Следующий вечер разбил ее метания – Матвей, бродящий по даче как сомнамбула и даже не пытающийся разогнуться с утра, но уже начинающий громко и излишне говорить, на ее осторожные расспросы, кто у них будет сегодня, охотно сообщил, что никого. Потому что Ярослав и компания отбыли на Ладожское озеро рыбачить. Звали и его, но он что-то не в духе.
Вера была взбешена. Не столько крахом любовных предчувствий – это бы она перетерпела. Но то, что ей пренебрегли, предпочтя скучнейшую мужскую компанию, было невыносимо.
Она спокойно слушала о его успехах, его женщинах. Она лишь хотела получить доказательства своей власти над ним или хотя бы восхищение, на которое он был так скуп.
Это было что-то иное, более отчаянное, чем нереализованная страсть, более упрямое, чем невозможность получить. Злое и голое чувство досады на то, что он не считал ее лучшей. Раньше иллюзии поддерживала слабая догадка, что Ярослав не приближается к ней из-за Матвея. Теперь она поняла, что ее воздушные замки в очередной раз потерпели катастрофу. Он, как и все остальные люди, находил остальных взаимозаменяемыми. Искусство врало – оно говорило, что люди не могут забыть, не могут заменить одних другими и страдают от этого. Вера же видела, что, не получив одну, мужчина спокойно забирает другую. И сознание этого было мучительно, оно не оставляло простора для превозношения себя, оно вновь загнало ее в тень самой себя после того как подарило вспышку восхищения Артура и своеобразную преданность Матвея.
События последних недель столько заставляли ее молчать, особенно когда хотелось с кем-то поделиться, столько раз открывали поток ее озлобленности Матвеем, который не был виноват в ее одержимости, что Ярослав, подлинный, хоть и невольный виновник ее состояния, должен был, по Вериной странной логике, поздороваться с ней и дать ей посмотреть на себя хотя бы пару минут. Вера знала, что это станет предметом воспоминаний и пережевываний вечером того же дня, но столько раз сама сторонилась Ярослава, что начала даже упускать его настоящего. Этого она больше не могла пережить. Она видела, что упускает что-то насущное в этот период жизни и решила даже ценой собственного спокойствия добиться полноты.

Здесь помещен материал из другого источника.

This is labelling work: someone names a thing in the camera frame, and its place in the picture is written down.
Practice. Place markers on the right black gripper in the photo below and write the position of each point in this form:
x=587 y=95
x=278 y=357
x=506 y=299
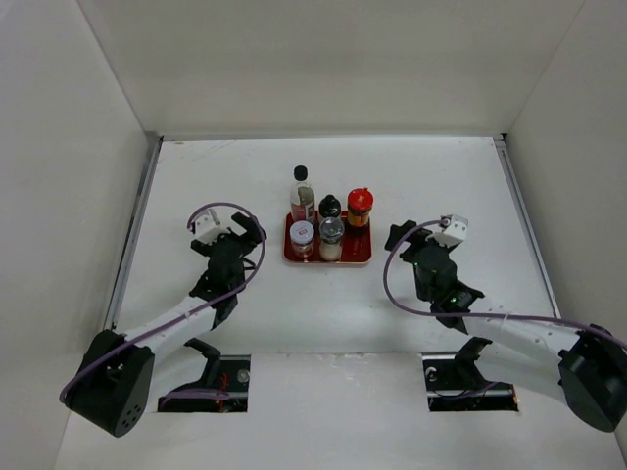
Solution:
x=418 y=241

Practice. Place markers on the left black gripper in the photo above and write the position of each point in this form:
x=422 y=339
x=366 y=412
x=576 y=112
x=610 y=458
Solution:
x=252 y=231

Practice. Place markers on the red-capped sauce jar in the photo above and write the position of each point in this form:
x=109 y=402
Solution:
x=359 y=206

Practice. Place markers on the small white-lidded jar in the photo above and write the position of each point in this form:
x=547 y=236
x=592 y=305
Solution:
x=301 y=235

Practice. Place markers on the tall black-capped clear bottle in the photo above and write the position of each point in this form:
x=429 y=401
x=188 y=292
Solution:
x=302 y=196

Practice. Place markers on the grey-capped salt shaker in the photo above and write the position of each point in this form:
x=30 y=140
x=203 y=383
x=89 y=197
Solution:
x=331 y=233

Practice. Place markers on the small black-capped bottle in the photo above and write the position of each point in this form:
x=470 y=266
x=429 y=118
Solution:
x=329 y=206

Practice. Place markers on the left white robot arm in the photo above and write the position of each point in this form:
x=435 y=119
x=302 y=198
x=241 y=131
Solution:
x=111 y=387

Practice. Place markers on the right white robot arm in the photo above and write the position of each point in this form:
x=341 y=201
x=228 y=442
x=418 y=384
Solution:
x=581 y=366

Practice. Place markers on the red lacquer tray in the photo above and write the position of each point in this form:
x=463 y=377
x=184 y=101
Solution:
x=356 y=245

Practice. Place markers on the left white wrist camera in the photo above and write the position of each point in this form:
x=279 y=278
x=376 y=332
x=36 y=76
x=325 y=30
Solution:
x=207 y=227

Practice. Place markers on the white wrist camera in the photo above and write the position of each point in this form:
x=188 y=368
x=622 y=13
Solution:
x=452 y=231
x=207 y=227

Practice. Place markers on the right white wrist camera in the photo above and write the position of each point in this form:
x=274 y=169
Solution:
x=452 y=231

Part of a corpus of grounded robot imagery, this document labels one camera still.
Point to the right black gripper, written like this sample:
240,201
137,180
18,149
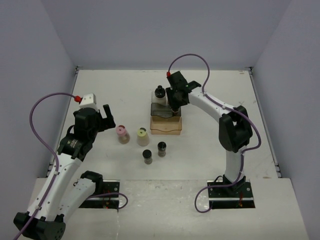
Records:
173,104

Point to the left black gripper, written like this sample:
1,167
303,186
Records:
107,122

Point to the large black lid jar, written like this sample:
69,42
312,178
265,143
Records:
160,91

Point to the small dark spice bottle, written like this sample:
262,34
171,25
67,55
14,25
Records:
176,112

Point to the pink lid spice jar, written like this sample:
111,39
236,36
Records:
122,133

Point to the yellow lid spice jar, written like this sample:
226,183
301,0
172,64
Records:
142,137

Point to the small black pepper bottle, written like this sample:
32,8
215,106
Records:
161,146

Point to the small black spice bottle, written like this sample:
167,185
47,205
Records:
147,155

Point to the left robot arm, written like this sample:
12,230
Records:
47,216

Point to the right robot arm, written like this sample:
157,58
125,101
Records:
234,132

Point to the clear top tier tray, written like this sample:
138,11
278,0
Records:
159,100

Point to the grey middle tier tray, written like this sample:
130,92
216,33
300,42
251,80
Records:
158,110

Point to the orange bottom tier tray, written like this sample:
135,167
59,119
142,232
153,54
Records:
166,126

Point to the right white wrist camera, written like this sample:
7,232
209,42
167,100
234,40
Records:
177,78

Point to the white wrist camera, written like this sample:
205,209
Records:
89,101
177,78

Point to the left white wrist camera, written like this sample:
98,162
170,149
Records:
89,101

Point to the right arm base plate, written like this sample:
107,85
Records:
224,198

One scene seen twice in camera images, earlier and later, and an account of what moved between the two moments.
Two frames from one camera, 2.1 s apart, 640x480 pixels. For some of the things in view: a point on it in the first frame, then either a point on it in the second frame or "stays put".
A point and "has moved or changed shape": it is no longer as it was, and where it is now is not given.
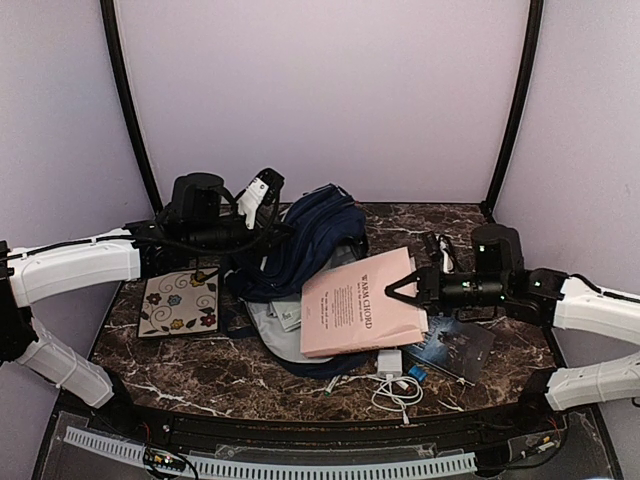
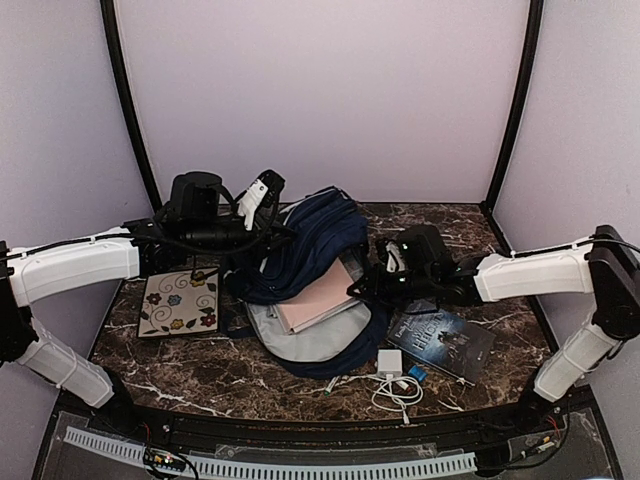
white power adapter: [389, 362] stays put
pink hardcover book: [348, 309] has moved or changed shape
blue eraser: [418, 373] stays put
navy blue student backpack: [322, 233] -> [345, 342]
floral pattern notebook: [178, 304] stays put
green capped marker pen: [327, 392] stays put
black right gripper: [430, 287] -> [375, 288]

На протяжении стольких дней она думала о нем почти ежеминутно, балуя себя кофе с пирожными, но не бросая, как дореволюционные барышни, лукавых взглядов из-под бархатной шляпки. Или читая мемуары деятелей прошлого. Он жил в ней как заноза, которой она вовсе не жаждала, но которая постоянно напоминала о себе благодаря их общему кругу. И это надоедало. Вера всегда была слишком самолюбива, чтобы влюбленности доставляли ей боль, но это не излечивало ее от сжигающего желания оказаться с ним в одном гостиничном номере. Она в большей или меньшей степени нравилась всем мужчинам, переступающим порог их дома – пусть даже они просто повиновались общему правилу быть с ней милыми. Один Ярослав оставался молчалив и серьезен. Избалованная вниманием, Вера негодовала. Ей была нестерпима мысль, что с ней, такой восхитительной, кто-то не желает знаться. Она снова стала самой собой – неуверенной гимназисткой, топящей себя в неосуществимых мечтах и толком ничего не понимающей ни в себе, ни в окружающих. И сама же решилась на объяснение – время и авторитет Полины, о которой она не забывала, сделали свое. Она забавно переходила от сознания своего полнейшего бессилия к убеждению, что нет человека, неспособного влюбиться в нее, если она захочет.
Когда Ярослав благополучно вернулся, она появилась на крыльце с бокалом вина в ухоженной ладони, как никогда элегантная и веселая. Как обычно от встреч с ним, ее передернуло каким-то сладковатым током. Но на поверхности от нее так и било какое-то непреодолимое сияние, она шутила без умолку, смеялась своему смеху. Чуть подбавив в этот коктейль отстраненности, Вера грациозно выгибала шею. Несмотря на то, что в его присутствии ее словно пронзали разряды разной мощности. А Матвей был таким близким и понятным с его милой улыбкой, что давно не требовал этого. Вера поймала себя на мысли, что вообще не воспринимает его как отдельную сущность, как человека, которого необходимо изучить, разложить на составляющие. Вера говорила со всеми, кроме Ярослава. И лишь его реплики оставляли ее равнодушной. Вера вспомнила стародавнюю аксиому, что чем более уверена в себе женщина, тем больше влюбляются в нее.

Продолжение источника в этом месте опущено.